**TASK:** Lines from the listing below that contain the string "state" are to be reported.

========================

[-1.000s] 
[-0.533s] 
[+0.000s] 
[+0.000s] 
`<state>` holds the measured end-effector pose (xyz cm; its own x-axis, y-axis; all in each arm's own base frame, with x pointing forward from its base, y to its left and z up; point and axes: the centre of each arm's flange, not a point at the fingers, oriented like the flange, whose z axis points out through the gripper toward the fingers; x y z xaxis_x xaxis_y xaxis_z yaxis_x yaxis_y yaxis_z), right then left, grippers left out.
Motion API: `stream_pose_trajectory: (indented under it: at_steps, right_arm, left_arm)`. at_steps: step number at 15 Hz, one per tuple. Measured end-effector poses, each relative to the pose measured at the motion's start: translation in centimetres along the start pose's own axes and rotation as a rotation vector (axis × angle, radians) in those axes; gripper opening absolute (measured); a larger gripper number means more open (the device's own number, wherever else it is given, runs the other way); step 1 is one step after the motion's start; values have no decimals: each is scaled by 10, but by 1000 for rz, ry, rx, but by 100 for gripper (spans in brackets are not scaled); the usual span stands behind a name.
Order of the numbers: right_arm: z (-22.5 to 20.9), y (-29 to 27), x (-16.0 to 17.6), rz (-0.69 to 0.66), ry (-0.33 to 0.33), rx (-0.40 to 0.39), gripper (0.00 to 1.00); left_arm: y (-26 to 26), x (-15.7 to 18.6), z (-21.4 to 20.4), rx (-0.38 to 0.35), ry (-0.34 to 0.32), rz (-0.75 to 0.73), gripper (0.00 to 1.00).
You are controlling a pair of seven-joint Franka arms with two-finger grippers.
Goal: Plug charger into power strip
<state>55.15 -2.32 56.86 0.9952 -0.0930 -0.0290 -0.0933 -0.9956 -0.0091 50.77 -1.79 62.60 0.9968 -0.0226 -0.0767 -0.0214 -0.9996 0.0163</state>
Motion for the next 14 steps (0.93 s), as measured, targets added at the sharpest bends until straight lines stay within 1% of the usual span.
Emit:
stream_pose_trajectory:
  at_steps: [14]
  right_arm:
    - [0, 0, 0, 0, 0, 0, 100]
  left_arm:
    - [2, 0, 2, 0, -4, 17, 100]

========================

**EXERCISE ANSWER:**
`<state>` holds the measured end-effector pose (xyz cm; its own x-axis, y-axis; all in each arm's own base frame, with x pointing forward from its base, y to its left and z up; point and axes: the centre of each arm's flange, not a point at the fingers, oriented like the flange, whose z axis points out through the gripper toward the fingers; x y z xaxis_x xaxis_y xaxis_z yaxis_x yaxis_y yaxis_z), right then left, grippers left out.
<state>55.15 -2.32 56.86 0.9952 -0.0930 -0.0290 -0.0933 -0.9956 -0.0091 50.77 -1.79 62.60 0.9968 -0.0226 -0.0767 -0.0214 -0.9996 0.0163</state>

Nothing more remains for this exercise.